▶ _Work to complete_: Give back exactly the stretch of data below from the line holding "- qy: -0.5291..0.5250" through the line holding "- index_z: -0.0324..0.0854", both ends included, and leave the remaining lines out.

▶ _Material for this exercise_:
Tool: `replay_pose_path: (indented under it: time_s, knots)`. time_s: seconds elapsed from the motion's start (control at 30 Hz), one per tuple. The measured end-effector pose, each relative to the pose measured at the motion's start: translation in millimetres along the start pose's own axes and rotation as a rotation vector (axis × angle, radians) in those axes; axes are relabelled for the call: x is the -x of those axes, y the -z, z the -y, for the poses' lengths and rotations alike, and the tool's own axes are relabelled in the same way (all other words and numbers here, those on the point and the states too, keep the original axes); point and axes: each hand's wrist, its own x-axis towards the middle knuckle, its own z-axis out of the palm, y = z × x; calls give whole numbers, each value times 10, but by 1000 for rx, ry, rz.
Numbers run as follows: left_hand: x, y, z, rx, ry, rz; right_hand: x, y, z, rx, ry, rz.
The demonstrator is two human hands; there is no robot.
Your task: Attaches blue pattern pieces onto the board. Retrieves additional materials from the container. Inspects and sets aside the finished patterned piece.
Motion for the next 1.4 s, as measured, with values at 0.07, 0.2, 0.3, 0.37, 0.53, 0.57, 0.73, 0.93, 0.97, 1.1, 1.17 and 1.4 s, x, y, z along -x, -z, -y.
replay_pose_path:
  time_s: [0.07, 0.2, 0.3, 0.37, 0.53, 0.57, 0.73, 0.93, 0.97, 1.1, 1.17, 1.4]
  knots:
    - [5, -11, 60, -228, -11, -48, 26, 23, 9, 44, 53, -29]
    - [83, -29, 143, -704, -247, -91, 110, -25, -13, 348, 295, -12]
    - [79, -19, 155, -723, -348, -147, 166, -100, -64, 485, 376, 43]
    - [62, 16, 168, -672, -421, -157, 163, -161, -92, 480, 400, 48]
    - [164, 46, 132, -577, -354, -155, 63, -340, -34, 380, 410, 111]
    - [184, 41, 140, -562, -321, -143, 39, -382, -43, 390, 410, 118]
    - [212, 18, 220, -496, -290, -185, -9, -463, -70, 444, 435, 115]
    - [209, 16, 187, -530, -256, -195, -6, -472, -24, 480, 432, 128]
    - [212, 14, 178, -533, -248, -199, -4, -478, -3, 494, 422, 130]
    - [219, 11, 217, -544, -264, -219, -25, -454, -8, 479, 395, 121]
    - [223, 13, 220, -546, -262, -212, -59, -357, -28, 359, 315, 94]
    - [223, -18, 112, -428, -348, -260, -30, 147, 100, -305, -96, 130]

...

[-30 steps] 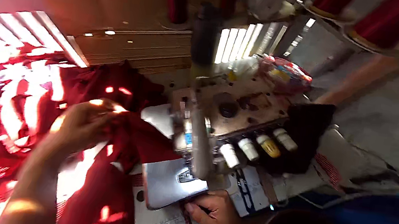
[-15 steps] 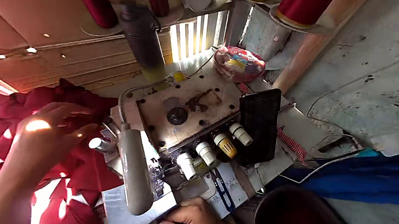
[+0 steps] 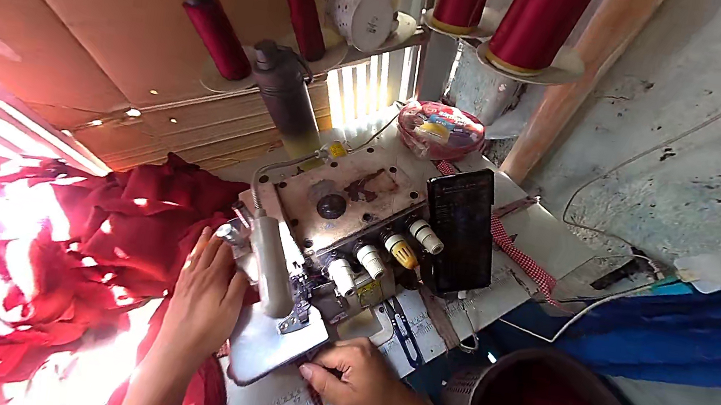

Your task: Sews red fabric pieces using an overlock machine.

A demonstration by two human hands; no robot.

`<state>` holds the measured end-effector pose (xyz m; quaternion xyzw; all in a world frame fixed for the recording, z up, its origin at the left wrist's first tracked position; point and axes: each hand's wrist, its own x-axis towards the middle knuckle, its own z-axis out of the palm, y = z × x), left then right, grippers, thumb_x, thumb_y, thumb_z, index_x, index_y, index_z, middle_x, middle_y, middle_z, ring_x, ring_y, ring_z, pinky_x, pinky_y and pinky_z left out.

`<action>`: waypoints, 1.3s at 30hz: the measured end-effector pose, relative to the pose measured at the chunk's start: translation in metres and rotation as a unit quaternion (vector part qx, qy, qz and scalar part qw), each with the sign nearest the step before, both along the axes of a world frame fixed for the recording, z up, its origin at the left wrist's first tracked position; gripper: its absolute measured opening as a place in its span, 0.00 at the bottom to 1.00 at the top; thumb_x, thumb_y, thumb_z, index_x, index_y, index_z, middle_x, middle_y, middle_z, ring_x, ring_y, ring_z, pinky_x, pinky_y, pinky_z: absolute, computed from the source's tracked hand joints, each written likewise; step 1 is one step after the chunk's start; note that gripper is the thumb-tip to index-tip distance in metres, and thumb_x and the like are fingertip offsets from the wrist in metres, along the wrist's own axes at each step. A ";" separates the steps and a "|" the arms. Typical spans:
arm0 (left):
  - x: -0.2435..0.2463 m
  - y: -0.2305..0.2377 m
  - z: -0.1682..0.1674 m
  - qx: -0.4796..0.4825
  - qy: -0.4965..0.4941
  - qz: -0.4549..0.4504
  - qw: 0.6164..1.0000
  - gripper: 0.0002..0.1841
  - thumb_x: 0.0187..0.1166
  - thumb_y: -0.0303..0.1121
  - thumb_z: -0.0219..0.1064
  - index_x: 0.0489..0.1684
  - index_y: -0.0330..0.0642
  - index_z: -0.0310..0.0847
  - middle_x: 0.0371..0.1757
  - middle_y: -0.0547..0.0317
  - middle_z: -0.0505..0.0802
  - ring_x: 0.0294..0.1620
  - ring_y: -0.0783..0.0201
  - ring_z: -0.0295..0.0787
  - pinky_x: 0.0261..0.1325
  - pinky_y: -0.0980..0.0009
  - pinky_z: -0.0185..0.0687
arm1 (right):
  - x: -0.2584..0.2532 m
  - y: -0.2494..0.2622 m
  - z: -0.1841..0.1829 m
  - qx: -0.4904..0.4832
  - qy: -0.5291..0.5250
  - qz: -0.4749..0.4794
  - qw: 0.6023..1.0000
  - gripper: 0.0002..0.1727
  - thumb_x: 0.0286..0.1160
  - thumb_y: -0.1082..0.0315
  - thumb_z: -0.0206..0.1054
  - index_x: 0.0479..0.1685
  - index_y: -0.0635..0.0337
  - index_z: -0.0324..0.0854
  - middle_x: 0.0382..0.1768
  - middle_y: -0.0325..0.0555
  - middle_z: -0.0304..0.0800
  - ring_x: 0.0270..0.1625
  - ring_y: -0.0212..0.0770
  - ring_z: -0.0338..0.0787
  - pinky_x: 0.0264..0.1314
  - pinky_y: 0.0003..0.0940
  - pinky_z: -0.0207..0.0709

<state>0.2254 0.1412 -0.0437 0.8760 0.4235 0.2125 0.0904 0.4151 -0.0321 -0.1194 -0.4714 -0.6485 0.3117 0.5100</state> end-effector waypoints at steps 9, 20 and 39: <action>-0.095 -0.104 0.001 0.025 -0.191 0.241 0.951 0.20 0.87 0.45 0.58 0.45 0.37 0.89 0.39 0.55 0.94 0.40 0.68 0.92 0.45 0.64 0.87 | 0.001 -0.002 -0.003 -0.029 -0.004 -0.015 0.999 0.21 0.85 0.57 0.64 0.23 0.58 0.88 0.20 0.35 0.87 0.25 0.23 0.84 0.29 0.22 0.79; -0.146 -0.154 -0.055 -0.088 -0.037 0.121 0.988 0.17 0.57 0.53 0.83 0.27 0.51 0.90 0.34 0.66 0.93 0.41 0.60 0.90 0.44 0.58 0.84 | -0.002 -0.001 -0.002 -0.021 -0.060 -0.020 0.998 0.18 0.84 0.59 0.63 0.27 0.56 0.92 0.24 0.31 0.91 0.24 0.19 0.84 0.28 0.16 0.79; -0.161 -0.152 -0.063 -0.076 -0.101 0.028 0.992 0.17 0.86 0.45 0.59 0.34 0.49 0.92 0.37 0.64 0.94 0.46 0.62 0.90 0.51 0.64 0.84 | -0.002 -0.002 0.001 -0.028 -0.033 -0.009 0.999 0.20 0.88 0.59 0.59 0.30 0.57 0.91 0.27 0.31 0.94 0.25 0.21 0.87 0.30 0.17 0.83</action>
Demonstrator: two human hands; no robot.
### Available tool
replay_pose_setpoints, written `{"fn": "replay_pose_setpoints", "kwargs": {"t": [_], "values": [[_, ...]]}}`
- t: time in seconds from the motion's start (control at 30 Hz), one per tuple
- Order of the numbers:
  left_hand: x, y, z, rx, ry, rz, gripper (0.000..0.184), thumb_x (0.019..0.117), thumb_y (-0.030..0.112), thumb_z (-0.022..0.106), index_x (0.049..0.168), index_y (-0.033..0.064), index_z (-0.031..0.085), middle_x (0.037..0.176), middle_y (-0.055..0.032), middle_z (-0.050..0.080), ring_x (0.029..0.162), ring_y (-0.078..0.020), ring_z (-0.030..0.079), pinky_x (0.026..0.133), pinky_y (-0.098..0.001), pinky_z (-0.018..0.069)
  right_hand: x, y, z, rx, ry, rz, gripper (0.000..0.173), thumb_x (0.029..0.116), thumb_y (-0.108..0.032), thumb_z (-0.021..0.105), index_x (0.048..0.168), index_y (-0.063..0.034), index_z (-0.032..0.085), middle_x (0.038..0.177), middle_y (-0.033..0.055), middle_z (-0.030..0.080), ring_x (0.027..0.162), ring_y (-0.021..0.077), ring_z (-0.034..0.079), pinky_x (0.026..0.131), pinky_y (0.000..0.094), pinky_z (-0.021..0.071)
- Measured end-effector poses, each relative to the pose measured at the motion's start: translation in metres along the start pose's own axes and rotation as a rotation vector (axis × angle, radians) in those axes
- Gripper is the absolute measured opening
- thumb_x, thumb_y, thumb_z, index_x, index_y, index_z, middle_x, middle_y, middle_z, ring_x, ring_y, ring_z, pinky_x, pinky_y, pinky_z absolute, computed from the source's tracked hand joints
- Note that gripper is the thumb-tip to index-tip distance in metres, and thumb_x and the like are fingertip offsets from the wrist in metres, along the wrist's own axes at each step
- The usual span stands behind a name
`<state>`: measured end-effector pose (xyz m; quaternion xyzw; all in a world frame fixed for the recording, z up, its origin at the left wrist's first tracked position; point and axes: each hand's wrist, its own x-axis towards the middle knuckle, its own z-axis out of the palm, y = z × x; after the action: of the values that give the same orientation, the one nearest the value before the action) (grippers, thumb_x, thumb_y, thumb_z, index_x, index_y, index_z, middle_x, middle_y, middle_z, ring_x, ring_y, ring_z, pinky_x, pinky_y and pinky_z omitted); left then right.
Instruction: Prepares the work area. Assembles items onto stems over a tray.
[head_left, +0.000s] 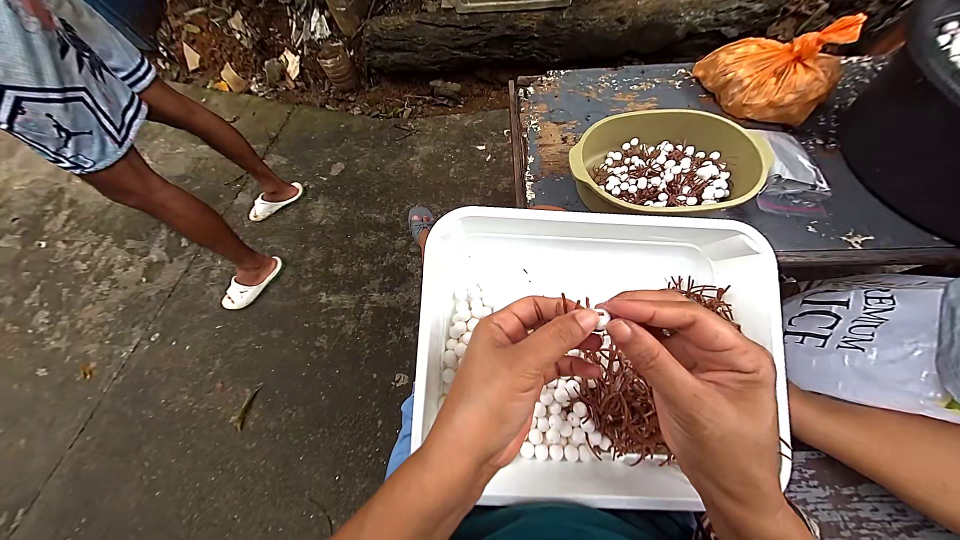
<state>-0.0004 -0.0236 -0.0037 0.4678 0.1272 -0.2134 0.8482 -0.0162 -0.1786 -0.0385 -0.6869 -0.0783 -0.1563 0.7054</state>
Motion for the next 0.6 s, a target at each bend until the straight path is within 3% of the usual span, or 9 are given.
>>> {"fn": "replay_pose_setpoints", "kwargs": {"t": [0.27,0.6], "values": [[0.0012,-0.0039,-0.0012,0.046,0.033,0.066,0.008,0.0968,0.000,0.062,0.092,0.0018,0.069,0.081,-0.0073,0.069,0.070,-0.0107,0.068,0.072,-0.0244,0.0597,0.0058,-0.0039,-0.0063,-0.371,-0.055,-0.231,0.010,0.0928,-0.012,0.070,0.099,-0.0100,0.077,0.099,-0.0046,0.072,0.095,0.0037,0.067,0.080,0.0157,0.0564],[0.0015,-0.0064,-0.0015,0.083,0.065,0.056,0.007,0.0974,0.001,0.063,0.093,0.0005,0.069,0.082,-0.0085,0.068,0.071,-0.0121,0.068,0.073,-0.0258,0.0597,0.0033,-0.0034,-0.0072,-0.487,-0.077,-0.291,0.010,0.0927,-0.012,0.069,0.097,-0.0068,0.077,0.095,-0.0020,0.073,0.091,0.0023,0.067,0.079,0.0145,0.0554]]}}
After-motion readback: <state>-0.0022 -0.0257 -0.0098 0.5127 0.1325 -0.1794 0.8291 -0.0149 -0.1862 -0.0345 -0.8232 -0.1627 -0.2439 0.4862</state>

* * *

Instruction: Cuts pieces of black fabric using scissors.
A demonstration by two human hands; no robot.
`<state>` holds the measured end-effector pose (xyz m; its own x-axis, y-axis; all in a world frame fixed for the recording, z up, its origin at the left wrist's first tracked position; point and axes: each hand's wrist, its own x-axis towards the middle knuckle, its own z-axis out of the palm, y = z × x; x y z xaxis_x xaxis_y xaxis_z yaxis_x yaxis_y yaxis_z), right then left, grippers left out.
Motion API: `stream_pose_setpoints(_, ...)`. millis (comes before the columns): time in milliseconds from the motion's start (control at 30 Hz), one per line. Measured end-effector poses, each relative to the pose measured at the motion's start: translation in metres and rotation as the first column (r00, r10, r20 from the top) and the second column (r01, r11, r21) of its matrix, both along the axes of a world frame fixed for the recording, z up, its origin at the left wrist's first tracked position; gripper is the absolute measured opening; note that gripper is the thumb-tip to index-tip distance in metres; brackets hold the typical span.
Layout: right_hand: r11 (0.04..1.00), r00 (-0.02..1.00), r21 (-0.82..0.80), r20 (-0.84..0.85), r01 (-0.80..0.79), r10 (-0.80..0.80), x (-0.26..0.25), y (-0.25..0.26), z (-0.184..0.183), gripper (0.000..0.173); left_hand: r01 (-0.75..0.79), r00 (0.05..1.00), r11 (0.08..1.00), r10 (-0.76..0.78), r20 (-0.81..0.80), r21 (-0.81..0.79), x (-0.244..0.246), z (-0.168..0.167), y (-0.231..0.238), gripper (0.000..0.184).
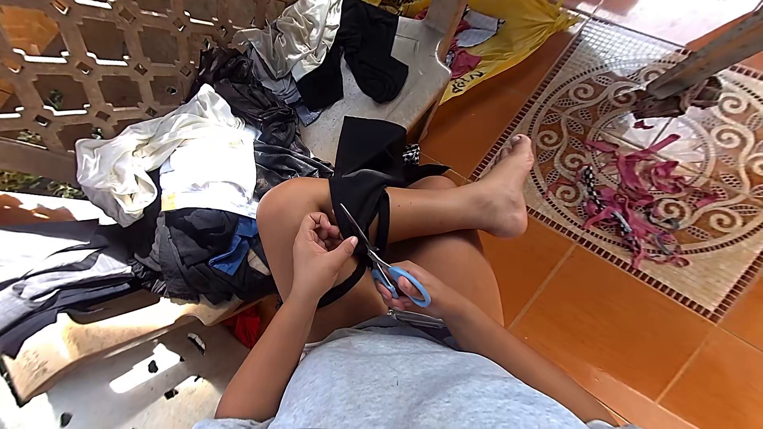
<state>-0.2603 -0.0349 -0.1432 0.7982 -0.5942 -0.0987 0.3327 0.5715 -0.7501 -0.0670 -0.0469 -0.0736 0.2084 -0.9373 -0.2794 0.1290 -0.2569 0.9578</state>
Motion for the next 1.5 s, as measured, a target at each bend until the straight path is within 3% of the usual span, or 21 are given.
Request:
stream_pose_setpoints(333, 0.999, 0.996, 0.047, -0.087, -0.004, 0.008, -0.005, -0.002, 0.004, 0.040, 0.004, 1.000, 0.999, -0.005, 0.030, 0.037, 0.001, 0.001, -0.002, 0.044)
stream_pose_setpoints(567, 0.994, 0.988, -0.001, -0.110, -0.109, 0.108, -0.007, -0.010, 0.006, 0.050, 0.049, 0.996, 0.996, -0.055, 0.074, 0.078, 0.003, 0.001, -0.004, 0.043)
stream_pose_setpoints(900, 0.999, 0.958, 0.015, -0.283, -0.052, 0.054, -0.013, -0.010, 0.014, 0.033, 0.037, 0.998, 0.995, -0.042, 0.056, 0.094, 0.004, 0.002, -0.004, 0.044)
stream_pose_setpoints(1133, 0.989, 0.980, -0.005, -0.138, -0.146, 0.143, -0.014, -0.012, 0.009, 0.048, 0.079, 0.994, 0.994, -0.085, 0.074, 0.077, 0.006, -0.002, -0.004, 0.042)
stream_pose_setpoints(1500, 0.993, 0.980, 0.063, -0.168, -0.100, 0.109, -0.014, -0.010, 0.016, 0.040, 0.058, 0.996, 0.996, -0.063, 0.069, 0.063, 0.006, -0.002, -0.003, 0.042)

▶ _Task result_:
  - qy: -0.5291..0.5250
  - qz: -0.4749..0.4794
  - qw: 0.6023..1.0000
  - gripper: 0.0002..0.1727
  - thumb_x: 0.0286..0.1160
  - thumb_y: -0.1082..0.0315
  - thumb_z: -0.0206..0.1054
  - index_x: 0.0479..0.1685
  - index_y: -0.0635..0.0337
  - index_z: -0.0324..0.0854

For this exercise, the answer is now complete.